Nothing but a verbatim copy of the data, minus the images, should be returned.

::: Exercise data :::

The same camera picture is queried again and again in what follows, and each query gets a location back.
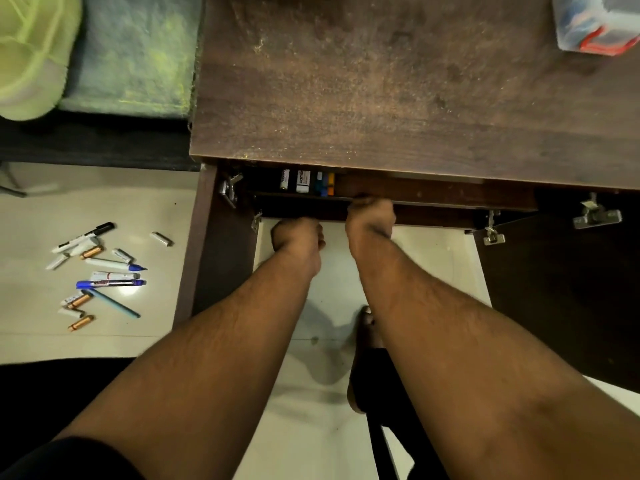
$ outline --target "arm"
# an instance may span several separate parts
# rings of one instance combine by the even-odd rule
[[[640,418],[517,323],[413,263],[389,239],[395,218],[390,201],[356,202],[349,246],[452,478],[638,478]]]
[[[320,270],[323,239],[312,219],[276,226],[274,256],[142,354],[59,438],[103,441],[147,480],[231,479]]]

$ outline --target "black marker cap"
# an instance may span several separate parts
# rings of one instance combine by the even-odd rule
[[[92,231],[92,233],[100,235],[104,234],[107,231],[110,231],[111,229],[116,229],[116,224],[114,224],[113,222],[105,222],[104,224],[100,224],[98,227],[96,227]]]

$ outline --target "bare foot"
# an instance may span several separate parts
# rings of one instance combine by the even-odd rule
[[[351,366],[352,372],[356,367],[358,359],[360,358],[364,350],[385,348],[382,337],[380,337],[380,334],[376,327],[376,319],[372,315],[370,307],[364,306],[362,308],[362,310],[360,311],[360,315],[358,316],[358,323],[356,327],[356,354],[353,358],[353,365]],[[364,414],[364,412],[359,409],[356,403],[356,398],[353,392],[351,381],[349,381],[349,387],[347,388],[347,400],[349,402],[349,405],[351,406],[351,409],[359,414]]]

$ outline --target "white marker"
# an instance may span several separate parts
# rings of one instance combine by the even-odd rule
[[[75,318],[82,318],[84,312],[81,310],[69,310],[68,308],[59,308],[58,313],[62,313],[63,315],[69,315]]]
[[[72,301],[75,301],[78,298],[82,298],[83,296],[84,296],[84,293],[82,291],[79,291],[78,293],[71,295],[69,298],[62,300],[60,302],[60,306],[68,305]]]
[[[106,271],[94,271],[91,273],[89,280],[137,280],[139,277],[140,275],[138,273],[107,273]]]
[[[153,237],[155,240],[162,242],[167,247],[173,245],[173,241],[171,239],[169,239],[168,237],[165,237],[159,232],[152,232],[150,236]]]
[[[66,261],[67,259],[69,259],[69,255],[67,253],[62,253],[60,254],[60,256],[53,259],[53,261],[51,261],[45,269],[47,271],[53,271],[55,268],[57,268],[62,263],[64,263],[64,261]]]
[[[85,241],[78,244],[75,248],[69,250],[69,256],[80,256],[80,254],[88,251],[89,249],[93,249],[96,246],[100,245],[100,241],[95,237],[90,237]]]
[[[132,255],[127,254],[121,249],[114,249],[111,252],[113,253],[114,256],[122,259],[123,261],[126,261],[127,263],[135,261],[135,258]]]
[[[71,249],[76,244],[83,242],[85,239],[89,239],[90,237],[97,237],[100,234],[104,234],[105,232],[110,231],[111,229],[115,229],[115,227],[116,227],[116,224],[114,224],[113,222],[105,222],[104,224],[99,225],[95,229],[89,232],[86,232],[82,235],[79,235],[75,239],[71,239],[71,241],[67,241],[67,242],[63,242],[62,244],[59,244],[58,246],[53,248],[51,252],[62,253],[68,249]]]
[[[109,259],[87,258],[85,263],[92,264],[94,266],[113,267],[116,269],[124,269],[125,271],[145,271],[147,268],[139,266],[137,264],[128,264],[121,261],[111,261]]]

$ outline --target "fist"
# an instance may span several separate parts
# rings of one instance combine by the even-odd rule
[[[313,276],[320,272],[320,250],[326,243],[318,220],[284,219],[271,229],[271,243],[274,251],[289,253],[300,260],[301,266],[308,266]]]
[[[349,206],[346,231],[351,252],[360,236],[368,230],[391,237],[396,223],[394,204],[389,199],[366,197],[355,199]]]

:::

● Reply to the exercise:
The same camera picture is queried again and again in what follows, and each query gets a location back.
$ outline --target "arm"
# an instance may span several separate parts
# rings of one instance combine by the even-odd rule
[[[640,418],[517,323],[413,263],[389,239],[395,218],[390,201],[356,202],[349,246],[452,478],[638,478]]]
[[[320,270],[323,239],[312,219],[276,226],[274,256],[142,354],[59,438],[103,441],[147,480],[231,479]]]

$ outline --target "black marker cap"
# an instance may span several separate parts
# rings of one instance combine by the even-odd rule
[[[92,231],[92,233],[100,235],[104,234],[107,231],[110,231],[111,229],[116,229],[116,224],[114,224],[113,222],[105,222],[104,224],[100,224],[98,227],[96,227]]]

$ outline --target "bare foot"
# an instance may span several separate parts
# rings of one instance combine by the even-odd rule
[[[351,366],[352,372],[356,367],[358,359],[360,358],[364,350],[385,348],[382,337],[380,337],[380,334],[376,327],[376,319],[372,315],[370,307],[364,306],[362,308],[362,310],[360,311],[360,315],[358,316],[358,323],[356,327],[356,354],[353,358],[353,365]],[[364,414],[364,412],[359,409],[356,403],[356,398],[353,392],[351,381],[349,381],[349,387],[347,388],[347,400],[349,402],[349,405],[351,406],[351,409],[359,414]]]

$ outline --target "white marker"
# an instance may span several separate parts
# rings of one instance combine by the even-odd rule
[[[75,318],[82,318],[84,312],[81,310],[69,310],[68,308],[59,308],[58,313],[62,313],[63,315],[69,315]]]
[[[72,301],[75,301],[78,298],[82,298],[83,296],[84,296],[84,293],[82,291],[79,291],[78,293],[71,295],[69,298],[62,300],[60,302],[60,306],[68,305]]]
[[[106,271],[94,271],[91,273],[89,280],[137,280],[139,277],[140,275],[138,273],[107,273]]]
[[[153,237],[155,240],[162,242],[167,247],[173,245],[173,241],[171,239],[169,239],[168,237],[165,237],[159,232],[152,232],[150,236]]]
[[[66,261],[67,259],[69,259],[69,255],[67,253],[62,253],[60,254],[60,256],[53,259],[53,261],[51,261],[45,269],[47,271],[53,271],[55,268],[57,268],[62,263],[64,263],[64,261]]]
[[[85,241],[78,244],[75,248],[69,250],[69,256],[80,256],[80,254],[88,251],[89,249],[93,249],[96,246],[100,245],[100,241],[95,237],[90,237]]]
[[[132,255],[127,254],[121,249],[114,249],[111,252],[113,253],[114,256],[122,259],[123,261],[126,261],[127,263],[135,261],[135,258]]]
[[[71,249],[76,244],[83,242],[85,239],[89,239],[90,237],[97,237],[100,234],[104,234],[105,232],[110,231],[111,229],[115,229],[115,227],[116,227],[116,224],[114,224],[113,222],[105,222],[104,224],[99,225],[95,229],[89,232],[86,232],[82,235],[79,235],[75,239],[71,239],[71,241],[67,241],[67,242],[63,242],[62,244],[59,244],[58,246],[53,248],[51,252],[62,253],[68,249]]]
[[[109,259],[87,258],[85,263],[92,264],[94,266],[113,267],[116,269],[124,269],[125,271],[145,271],[147,268],[139,266],[137,264],[128,264],[121,261],[111,261]]]

$ outline --target "fist"
# an instance may span several separate parts
# rings of one instance combine by the even-odd rule
[[[313,276],[320,272],[320,250],[326,243],[318,220],[284,219],[271,229],[271,243],[274,251],[289,253],[300,260],[301,266],[308,266]]]
[[[349,206],[346,231],[351,252],[360,236],[368,230],[391,237],[396,223],[394,204],[389,199],[366,197],[355,199]]]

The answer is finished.